Осень рано пришла на унылые, неровные всходы озимых. Большая часть земли на Никкиле осталась незасеянной, и еще до рождества к хлебу стали примешивать добрую половину мякины. После праздника всех святых на хуторе только и осталось мужчин что Пеньями да Юсси. Все работы по хозяйству легли на плечи двух торпарей.
Так маялись в своей лесной глуши эти люди, и им было не до разговоров о «народе Суоми». А судьба что ни месяц посылала им все новые испытания. Июнь в том году выдался такой, что, выйдя под утро на двор, можно было увидеть снег на склонах Свиной горки и ослепительно сверкающий лед на озере. В скупом сумеречном свете, пробивающемся из-за туч, виднелись пожухлые, полегшие посевы. Потом настал Иванов день, а за ним — недели ошеломляющего, упоительно-нежданного тепла, точно больной до времени рвался с постели, — и это не сулило добра. А потом — первые дни сентября, ясные улыбающиеся утра, которые как бы отвечали на встревоженные взгляды людей.
— Чего удивляетесь? Неужели не видно, что мы — праздничные утра? Наступают новые времена.
Словно праздника ради природа устроила три таких дивных, заиндевелых утра подряд, хотя вполне хватило бы и одного. До странности маленькими выглядели люди на узких деревенских улочках, и Пеньями с Никкили, трезвый и до смешного серьезный, тоже бродил по ним. На поле Хусари он увидел людей за работой и в обычное время не преминул бы позубоскалить над ними: они косили тощую рожь и сгребали накос в небольшие кучки. Но теперь Пеньями скромно прошел мимо и пожелал им доброго утра таким голосом, что казалось, еще немного — и он заплачет.
Наконец, после долгих приготовлений, напоминавших отдаленные угрозы, но всякий раз оставлявших каплю надежды, нагрянул сам великий гость и избавил людей от мучительного ожидания. В Харьякангас лишь папаша Оллила собрал кое-какой урожай. Впрочем, он не придавал этому особого значения и лишь громогласно вещал из чащи своей бороды:
— Хуже всего то, что кора на деревьях начнет отставать только весной!
Смеркался последний сочельник, который семейство Никкиля встречало вместе. Даже в такие времена у людей столько мелких хлопот, что им некогда подумать толком о рождестве, пока сумерки не загонят всех в избу. Впрочем, сегодня они инстинктивно избегают думать об этом и не торопятся сойтись вместе в празднично спокойной атмосфере. У этих внешне грубых, темных людей чуткая душа — такими много поколений назад вылепила их меланхоличная, неразгаданная в своих тайнах природа. В густеющих сумерках не одному из них, как бывало в детстве, слышится шелест крыльев рождественского ангела, и, может статься, кто-нибудь из этих людей, в одиночку делающих свое дело, замедлит шаг и мыслями перенесется к тому, что стоит у порога: к рождеству голодного года.
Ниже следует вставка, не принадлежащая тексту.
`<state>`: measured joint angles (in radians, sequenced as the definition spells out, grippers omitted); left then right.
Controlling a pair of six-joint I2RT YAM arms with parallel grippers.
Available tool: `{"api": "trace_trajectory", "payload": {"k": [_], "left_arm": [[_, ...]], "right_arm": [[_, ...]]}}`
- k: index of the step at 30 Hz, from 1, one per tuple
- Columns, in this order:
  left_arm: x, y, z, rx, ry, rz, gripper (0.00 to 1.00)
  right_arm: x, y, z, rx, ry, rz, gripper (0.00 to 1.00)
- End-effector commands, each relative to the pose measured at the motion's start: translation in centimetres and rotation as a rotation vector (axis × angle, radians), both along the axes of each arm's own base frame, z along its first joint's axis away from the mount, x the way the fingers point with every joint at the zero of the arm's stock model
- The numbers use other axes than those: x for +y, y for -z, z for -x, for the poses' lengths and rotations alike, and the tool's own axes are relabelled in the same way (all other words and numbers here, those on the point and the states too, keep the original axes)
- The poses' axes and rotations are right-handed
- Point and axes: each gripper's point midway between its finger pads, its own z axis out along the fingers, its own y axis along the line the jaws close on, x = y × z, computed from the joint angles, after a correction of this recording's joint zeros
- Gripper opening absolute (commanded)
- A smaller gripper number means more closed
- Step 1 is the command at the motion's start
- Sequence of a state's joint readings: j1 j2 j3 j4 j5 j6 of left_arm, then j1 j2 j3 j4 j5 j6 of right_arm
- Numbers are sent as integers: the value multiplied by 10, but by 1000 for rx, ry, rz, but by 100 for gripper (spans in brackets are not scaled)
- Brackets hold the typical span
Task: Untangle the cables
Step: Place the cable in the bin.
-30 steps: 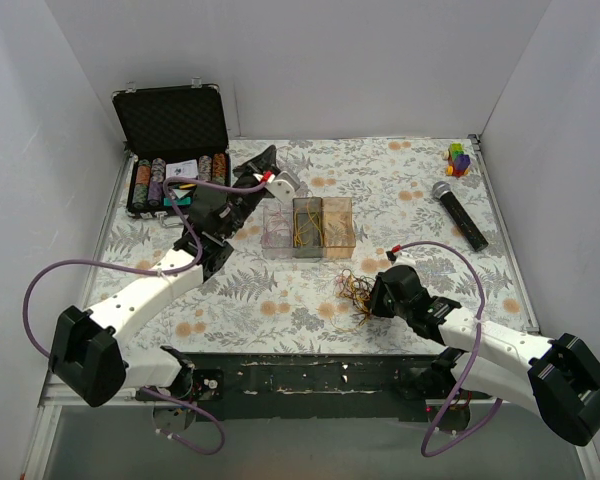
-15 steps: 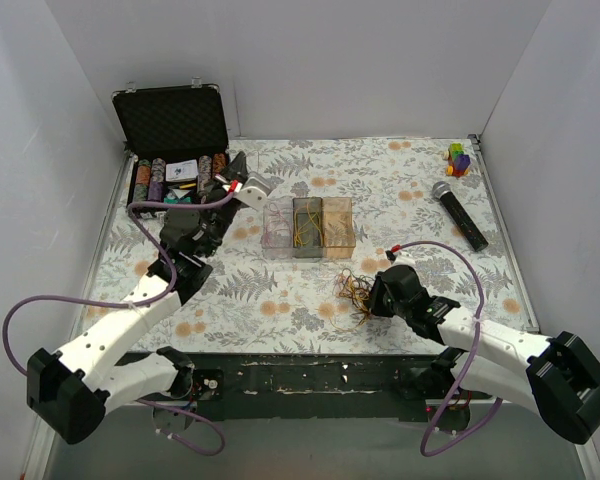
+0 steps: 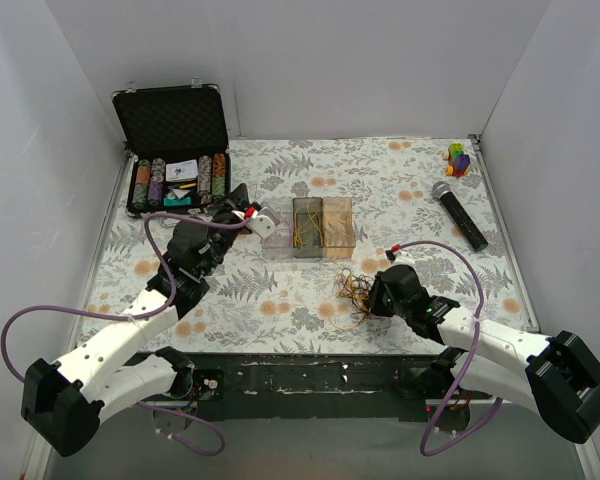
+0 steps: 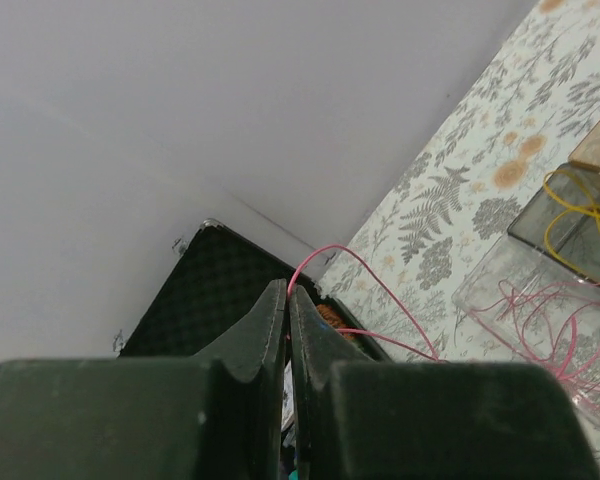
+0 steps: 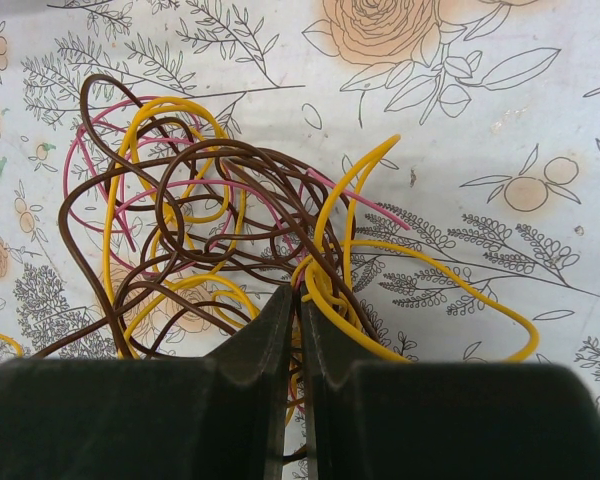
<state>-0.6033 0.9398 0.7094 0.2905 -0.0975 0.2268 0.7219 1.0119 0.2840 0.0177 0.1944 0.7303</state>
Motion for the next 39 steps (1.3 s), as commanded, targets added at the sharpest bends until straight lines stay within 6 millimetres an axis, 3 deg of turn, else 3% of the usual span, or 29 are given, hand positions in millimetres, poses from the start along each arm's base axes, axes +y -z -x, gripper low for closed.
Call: {"api": "trace_trajectory", "payload": {"k": [1, 7, 17, 22, 29, 35, 39], "left_arm": [[21, 5, -15, 4, -140, -54, 0], [37, 0, -24, 22, -239, -2, 0], [75, -20, -45, 94, -433, 231, 0], [76, -5, -42, 121, -431, 221, 0], [90, 27, -30, 75, -433, 20, 0], [107, 33, -35, 139, -492, 87, 0], [96, 34, -35, 161, -435, 132, 0]], "right_arm": [[-16, 21, 17, 71, 3, 68, 15], [-16, 20, 18, 74, -1, 70, 15], [-16, 20, 18, 75, 1, 68, 15], [-16, 21, 18, 76, 0, 70, 15], [-18, 23, 19, 76, 4, 71, 15], [-17, 24, 20, 80, -1, 70, 15], [-17, 24, 20, 77, 1, 67, 15]]}}
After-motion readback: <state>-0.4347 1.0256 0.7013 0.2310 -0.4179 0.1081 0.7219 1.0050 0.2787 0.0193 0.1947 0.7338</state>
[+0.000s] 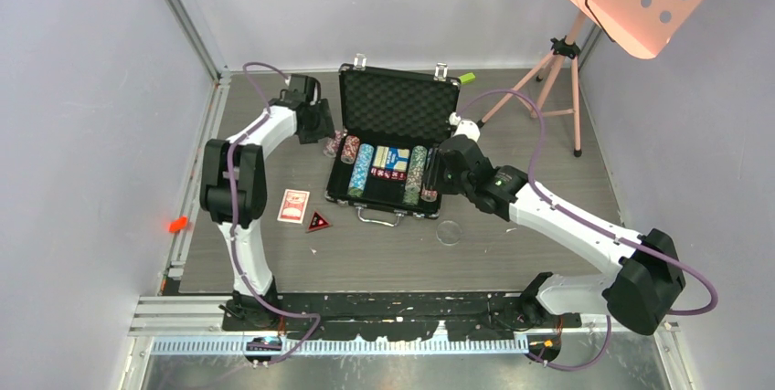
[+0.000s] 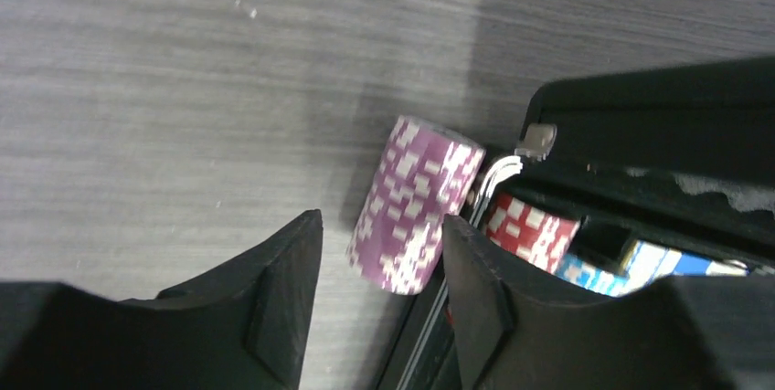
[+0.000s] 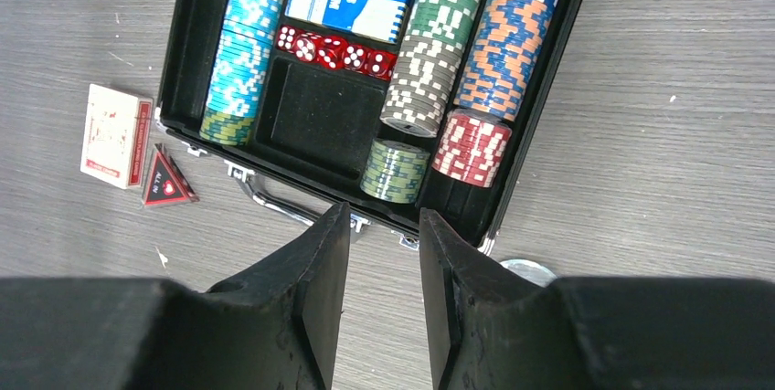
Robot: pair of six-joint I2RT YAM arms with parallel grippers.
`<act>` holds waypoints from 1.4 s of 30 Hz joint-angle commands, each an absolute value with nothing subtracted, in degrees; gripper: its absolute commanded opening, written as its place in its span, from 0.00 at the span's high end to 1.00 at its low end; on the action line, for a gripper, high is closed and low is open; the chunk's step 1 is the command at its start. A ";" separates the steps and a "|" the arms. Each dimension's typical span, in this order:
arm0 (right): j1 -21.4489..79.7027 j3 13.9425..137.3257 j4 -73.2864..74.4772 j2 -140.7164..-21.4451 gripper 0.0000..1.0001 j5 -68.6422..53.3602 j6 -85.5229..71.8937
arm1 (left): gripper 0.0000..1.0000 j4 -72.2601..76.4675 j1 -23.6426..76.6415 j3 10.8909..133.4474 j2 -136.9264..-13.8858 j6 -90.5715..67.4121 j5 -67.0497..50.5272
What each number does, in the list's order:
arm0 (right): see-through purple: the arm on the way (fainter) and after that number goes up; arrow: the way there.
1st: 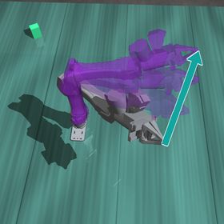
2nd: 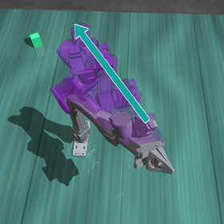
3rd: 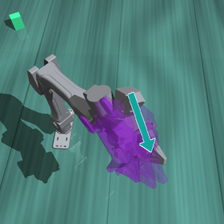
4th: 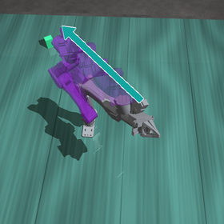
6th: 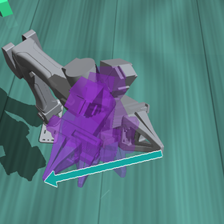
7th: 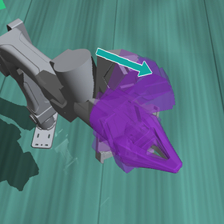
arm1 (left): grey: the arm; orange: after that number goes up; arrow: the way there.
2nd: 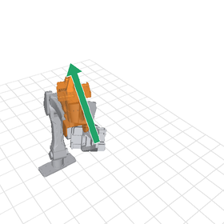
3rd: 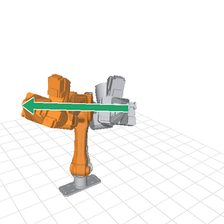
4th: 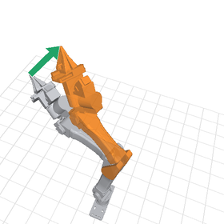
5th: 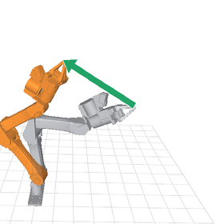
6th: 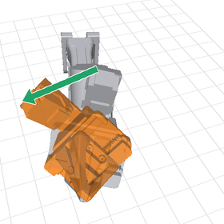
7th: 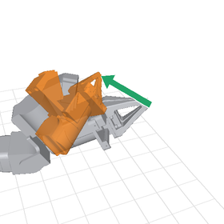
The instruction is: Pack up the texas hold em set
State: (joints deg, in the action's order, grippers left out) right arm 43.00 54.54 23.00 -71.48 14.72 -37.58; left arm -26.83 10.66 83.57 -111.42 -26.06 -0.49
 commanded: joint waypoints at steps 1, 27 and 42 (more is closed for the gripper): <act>42.89 54.29 23.26 -70.44 0.60 16.02 -36.50 | 0.49 -29.08 10.21 89.75 -116.38 -23.82 -3.05; 42.78 52.99 23.81 -68.24 0.60 15.54 -37.36 | 0.82 -31.67 10.49 79.16 -101.97 -21.42 -2.58; 42.80 51.51 22.75 -67.80 0.61 14.26 -36.67 | 0.80 -30.32 15.47 67.14 -89.67 -18.42 -12.09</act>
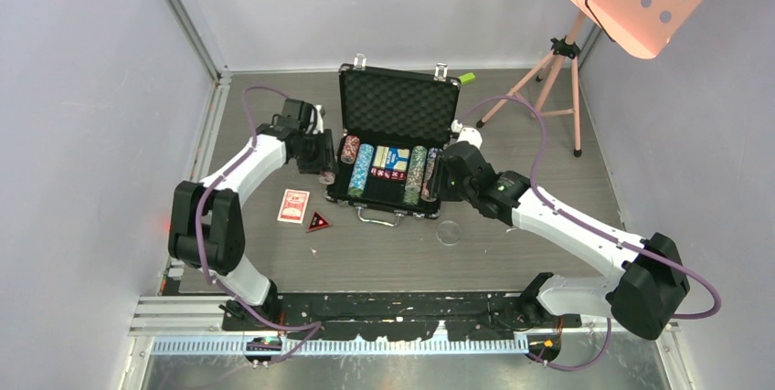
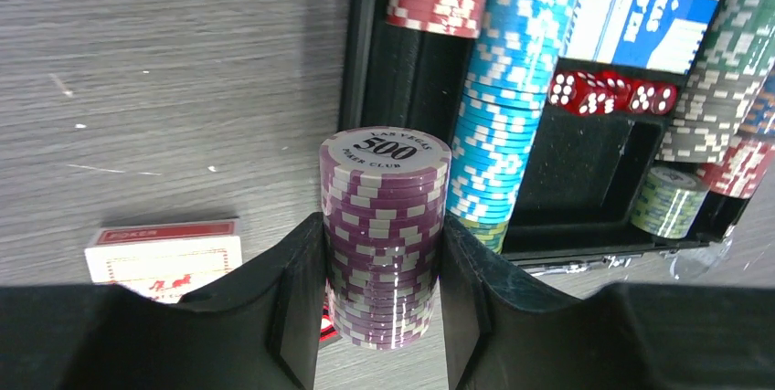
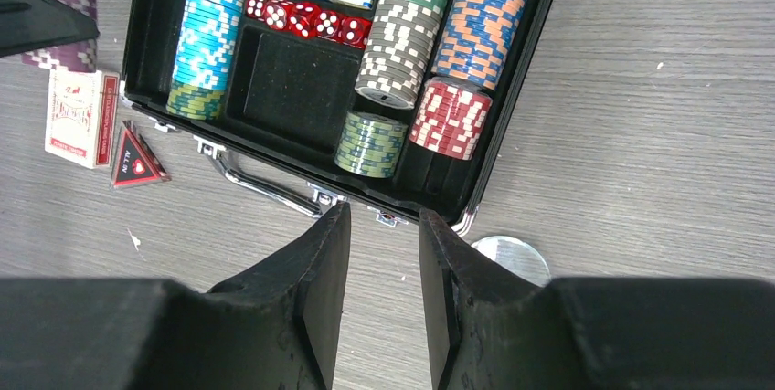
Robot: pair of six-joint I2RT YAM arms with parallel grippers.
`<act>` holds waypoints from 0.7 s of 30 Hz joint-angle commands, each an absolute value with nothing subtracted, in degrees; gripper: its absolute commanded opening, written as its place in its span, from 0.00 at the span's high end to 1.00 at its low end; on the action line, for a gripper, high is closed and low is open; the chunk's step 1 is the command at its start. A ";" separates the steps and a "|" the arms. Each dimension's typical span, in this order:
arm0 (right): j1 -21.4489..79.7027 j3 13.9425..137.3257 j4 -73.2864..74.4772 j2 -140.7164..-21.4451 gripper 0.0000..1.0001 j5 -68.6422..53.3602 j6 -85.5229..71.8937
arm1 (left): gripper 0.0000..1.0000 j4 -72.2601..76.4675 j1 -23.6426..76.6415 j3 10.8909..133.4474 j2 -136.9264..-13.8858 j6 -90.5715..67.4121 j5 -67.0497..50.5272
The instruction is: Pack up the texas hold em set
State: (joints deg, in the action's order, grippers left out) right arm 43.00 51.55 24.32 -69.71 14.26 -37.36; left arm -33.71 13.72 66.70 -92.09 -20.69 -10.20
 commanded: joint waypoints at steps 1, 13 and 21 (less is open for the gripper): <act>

Лучше уж подольше не возвращаться домой… Ведь наверняка и другие заметили рождественского ангела; при его появлении в душу дохнуло каким-то жутким предчувствием, и никто не хочет выдать это взглядом.
Но как бы там ни было, а и в ту осень время неумолимо приближало этот вечер — вечер рождества. Бег времени не могли сковать никакие заморозки.
Сумерки… У окна сидит старый Пеньями. Он устал, безжизненным взглядом смотрит он во двор, и нет у него сейчас сил даже скандалить. Жуткие предчувствия не мучают его — он не видел рождественского ангела. Он сидит без дела в пустой избе и ничуть не томится этим. Злоба душит его — злоба пресыщения.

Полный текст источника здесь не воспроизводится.